Typist is a remarkably delicate film. It delivers an in-depth, artfully curated look at the life of lost artist — or self-proclaimed ‘Typist Artist Pirate King’ — Audrey Amiss, a Sunderland reared eccentric who’d stumbled through a series of arduous instances and carried a stack of paper and paints all the way through. We meet Audrey (portrayed, with care, by the reliably incandescent Monica Dolan) later in her life. She lives in a hoarder’s flat overrun with all sorts of papers, documents, wrappers and trinkets that she uses in her, as she states, “biographical” art.

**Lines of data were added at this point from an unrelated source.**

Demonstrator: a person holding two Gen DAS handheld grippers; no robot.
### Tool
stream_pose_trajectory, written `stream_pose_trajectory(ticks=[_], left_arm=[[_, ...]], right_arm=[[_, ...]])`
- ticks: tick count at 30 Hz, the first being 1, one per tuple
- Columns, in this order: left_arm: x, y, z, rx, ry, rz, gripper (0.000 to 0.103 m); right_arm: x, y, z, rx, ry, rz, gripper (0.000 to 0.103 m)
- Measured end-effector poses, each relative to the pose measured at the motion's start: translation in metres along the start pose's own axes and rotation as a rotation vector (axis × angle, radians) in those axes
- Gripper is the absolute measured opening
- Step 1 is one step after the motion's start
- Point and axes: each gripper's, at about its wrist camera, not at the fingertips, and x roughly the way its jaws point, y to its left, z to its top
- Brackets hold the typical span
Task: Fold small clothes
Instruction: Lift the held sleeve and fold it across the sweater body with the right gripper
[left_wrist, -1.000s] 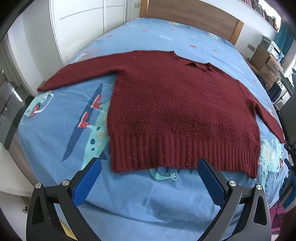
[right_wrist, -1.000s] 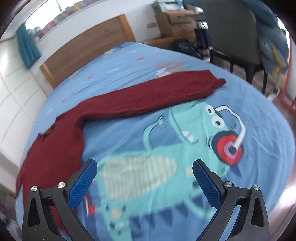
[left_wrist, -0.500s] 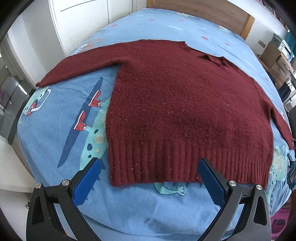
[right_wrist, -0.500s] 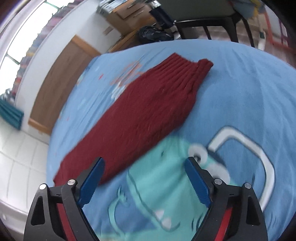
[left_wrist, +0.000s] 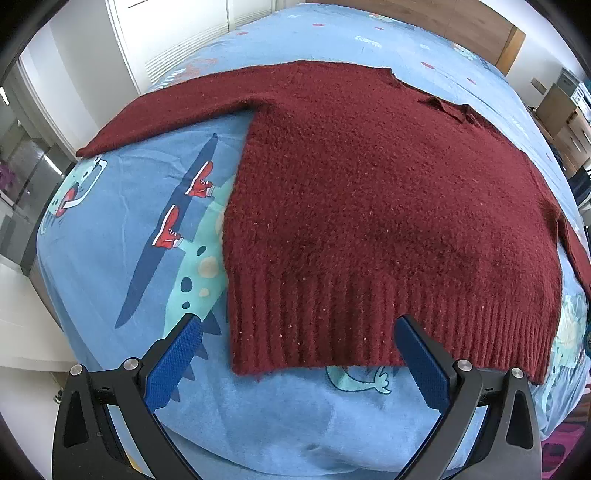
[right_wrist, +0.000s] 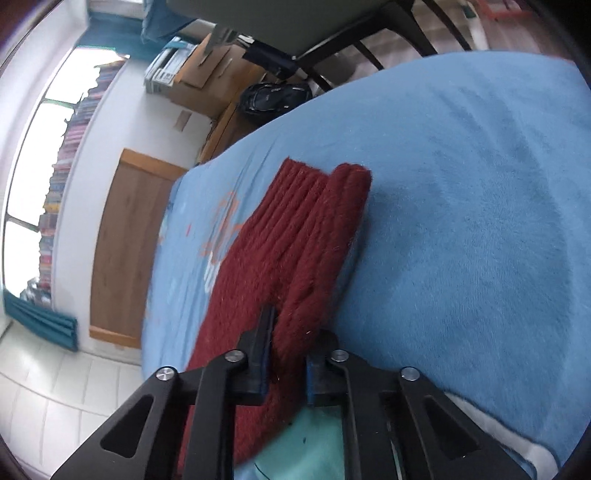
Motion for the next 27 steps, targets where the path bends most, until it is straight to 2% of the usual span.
stream_pose_trajectory(ticks=[7, 13, 18, 27], left_arm=[[0.007, 0.008, -0.001, -0.032, 0.016, 0.005, 0.102], [0.011, 0.022, -0.002, -0.08, 0.032, -0.025, 0.102], [0.009, 0.037, -0.003, -0.108, 0.029, -0.04, 0.102], [0.003, 0.078, -0.009, -0.19, 0.013, -0.066, 0.102]], right_arm=[[-0.002, 0.039, 0.009, -0.05, 0.013, 0.065, 0.008], [0.008, 0.099, -0.012, -0.125, 0.076, 0.156, 0.008], [0.03, 0.156, -0.051, -0.152, 0.17, 0.253, 0.008], [0.076, 0.27, -0.158, -0.199, 0.369, 0.401, 0.008]])
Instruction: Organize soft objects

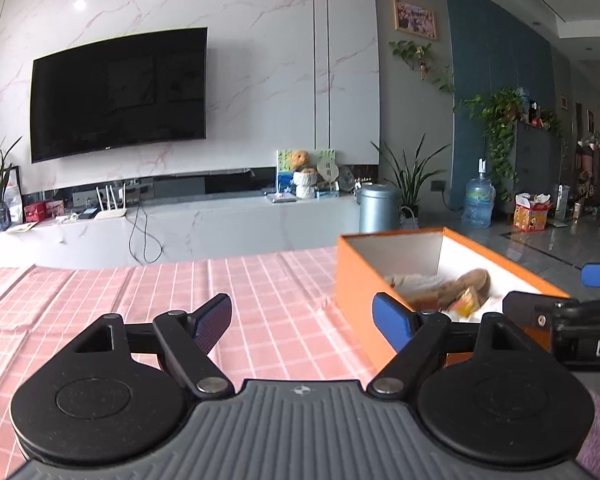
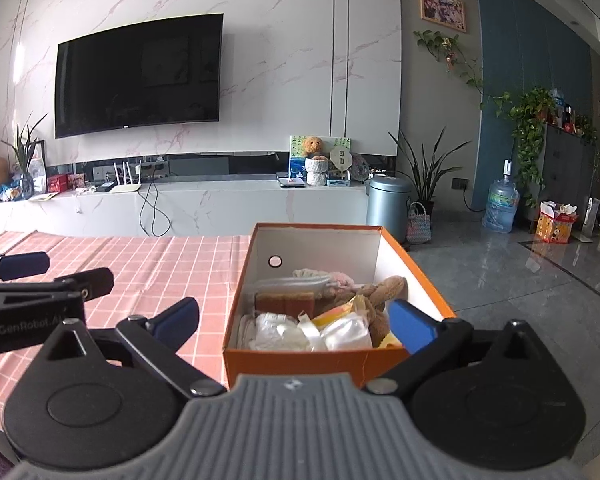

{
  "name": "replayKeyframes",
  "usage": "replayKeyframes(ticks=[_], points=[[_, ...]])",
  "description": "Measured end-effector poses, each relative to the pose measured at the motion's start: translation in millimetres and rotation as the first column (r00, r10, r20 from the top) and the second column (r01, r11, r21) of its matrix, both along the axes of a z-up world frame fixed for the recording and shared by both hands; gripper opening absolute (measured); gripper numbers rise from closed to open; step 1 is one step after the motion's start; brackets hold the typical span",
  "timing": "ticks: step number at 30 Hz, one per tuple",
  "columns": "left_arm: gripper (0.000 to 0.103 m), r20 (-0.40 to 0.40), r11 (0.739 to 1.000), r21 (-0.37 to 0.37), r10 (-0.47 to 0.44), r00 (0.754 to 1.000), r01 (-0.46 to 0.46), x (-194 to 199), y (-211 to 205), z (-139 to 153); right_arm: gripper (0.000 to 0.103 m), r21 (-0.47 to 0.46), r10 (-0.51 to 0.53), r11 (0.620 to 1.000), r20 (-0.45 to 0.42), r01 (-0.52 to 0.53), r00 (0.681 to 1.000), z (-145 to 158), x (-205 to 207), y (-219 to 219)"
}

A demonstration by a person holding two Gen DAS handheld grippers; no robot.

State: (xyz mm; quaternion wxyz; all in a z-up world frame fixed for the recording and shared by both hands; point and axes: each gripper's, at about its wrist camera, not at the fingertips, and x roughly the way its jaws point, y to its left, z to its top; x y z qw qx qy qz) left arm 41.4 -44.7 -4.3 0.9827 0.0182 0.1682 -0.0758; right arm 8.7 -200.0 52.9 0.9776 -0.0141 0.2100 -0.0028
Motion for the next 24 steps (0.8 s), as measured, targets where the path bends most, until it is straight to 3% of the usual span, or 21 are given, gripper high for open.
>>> replayKeyframes(ticks=[5,14,24], points=[[0.094,-0.072,0.999,0.008,0.039,0.997,-0.038,-3,6,-13,0.1,0.034,-0.048,0.998,-0.058,0.05,0.997,-19,3,0],[0.095,-0.085,0.998,0.008,0.069,0.994,-0.069,-13,15,-31,0.1,0.006,-0.094,0.995,-0.049,0.095,0.994,-35,-4,8],[0.094,-0.088,0.997,0.007,0.073,0.993,-0.072,-15,13,-30,0.1,0.009,-0.099,0.995,-0.033,0.099,0.995,-34,-8,6]])
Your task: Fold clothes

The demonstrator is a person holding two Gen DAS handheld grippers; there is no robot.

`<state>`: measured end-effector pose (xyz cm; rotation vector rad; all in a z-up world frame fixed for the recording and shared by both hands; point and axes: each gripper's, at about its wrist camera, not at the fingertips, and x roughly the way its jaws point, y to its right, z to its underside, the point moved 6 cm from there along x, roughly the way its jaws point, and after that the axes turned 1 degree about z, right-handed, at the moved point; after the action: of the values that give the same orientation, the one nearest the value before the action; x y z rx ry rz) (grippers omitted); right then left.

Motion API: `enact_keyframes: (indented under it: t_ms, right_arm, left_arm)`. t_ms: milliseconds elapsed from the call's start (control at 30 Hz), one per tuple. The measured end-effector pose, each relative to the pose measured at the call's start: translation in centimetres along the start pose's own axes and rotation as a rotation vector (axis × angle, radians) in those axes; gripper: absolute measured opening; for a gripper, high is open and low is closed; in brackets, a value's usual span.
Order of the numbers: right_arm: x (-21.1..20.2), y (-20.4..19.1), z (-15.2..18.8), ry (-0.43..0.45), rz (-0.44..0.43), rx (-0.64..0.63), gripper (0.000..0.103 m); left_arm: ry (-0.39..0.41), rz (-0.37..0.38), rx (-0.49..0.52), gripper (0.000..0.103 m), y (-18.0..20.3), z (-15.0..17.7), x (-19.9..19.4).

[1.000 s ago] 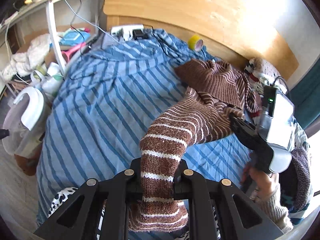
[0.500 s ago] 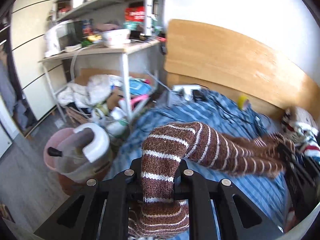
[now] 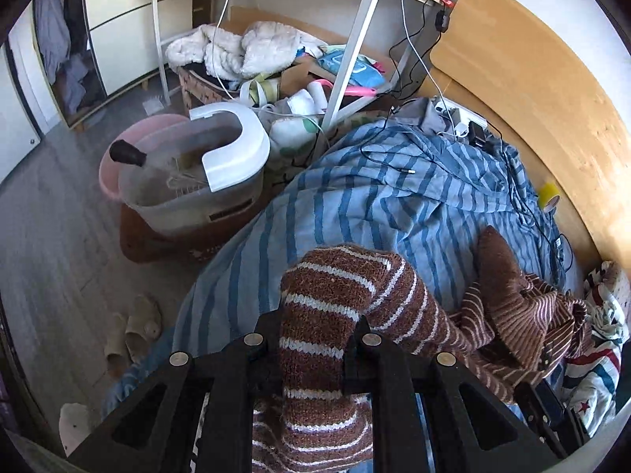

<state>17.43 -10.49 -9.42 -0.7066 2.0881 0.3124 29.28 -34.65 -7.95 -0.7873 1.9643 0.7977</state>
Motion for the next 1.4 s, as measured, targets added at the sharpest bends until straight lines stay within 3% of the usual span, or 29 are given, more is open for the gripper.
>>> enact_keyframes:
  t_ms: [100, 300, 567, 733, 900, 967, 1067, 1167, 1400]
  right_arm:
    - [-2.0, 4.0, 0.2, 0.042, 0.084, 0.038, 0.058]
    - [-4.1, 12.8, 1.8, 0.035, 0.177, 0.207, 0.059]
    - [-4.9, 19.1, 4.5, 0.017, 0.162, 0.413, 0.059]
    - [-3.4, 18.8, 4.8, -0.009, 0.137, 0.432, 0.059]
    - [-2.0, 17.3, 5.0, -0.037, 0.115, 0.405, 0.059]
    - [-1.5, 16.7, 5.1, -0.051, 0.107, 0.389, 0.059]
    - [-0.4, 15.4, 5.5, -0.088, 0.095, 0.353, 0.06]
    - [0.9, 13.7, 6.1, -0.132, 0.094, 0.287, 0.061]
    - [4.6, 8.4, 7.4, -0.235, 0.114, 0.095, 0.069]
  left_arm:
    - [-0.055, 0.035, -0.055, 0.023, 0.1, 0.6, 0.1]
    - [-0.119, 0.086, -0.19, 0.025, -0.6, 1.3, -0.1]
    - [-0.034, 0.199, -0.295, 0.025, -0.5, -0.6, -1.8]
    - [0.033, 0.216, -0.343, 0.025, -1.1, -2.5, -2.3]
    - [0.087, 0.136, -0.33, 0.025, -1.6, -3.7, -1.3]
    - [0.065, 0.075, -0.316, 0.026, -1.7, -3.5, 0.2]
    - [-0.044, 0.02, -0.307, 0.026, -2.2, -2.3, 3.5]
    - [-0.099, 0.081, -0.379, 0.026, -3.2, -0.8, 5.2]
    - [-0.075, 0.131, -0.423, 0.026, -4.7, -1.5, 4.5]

These pictures and words are accumulated in such a way that they are the cacophony of every thought in one singular moment - once that moment has passed so, then, has the need for further thought. Like children’s art, a fleeting moment captured in shimmering, breathless exultation, but juxtaposed with the depravity of long-lived experience. This is what makes her such an interesting artist to explore both from a journalistic perspective and a philosophical, academic perspective. You can’t help but find a similarity to Andrei Sinyavksky’s writing, back in those penal colonies of 60s Russia, in A Voice From The Chorus and the spontaneous chapters of life in exile - permanence does not capture the moment, only the spontaneous can. We’re inclined towards context, wholly and unwaveringly, when it comes to creating art, Audrey Amiss negates this with a flourish.

However, the fleeting nature of Audrey’s art is not shared by her mind. Rats scurry through her flat as an indicator of a woman unable to function; the distress rooted in her troubling obsession with an event in her past. Furthered by her clinical schizophrenia, her frazzled, single-minded preoccupation distracts from commitment in any sense. She lives alone, she’s mentally fragile, and the only consistency she affords herself (although with a fierce disagreement) is the care of the NHS worker who checks in monthly. Kelly Macdonald handles her role of this nurse, Sandra, with much of the nuance and skill we’ve come to find solace in her for. She’s a subtle spirit, pulled out by the effervescent chemistry with Dolan that make the pair an addictive, warming watch.

So, as Audrey enlists Sandra to drive her, in a little yellow Nissan called ‘Sunshine’, out of the dredges of her London entrapment to the shining potential of an art showcase in her home town of Sunderland, a numinous sense falls over you as you become hotly aware that, yes you’ll be joining them on this road trip, but you’re invited along to a transformative adventure as well.

Typist Artist Pirate King is set for release in 2023.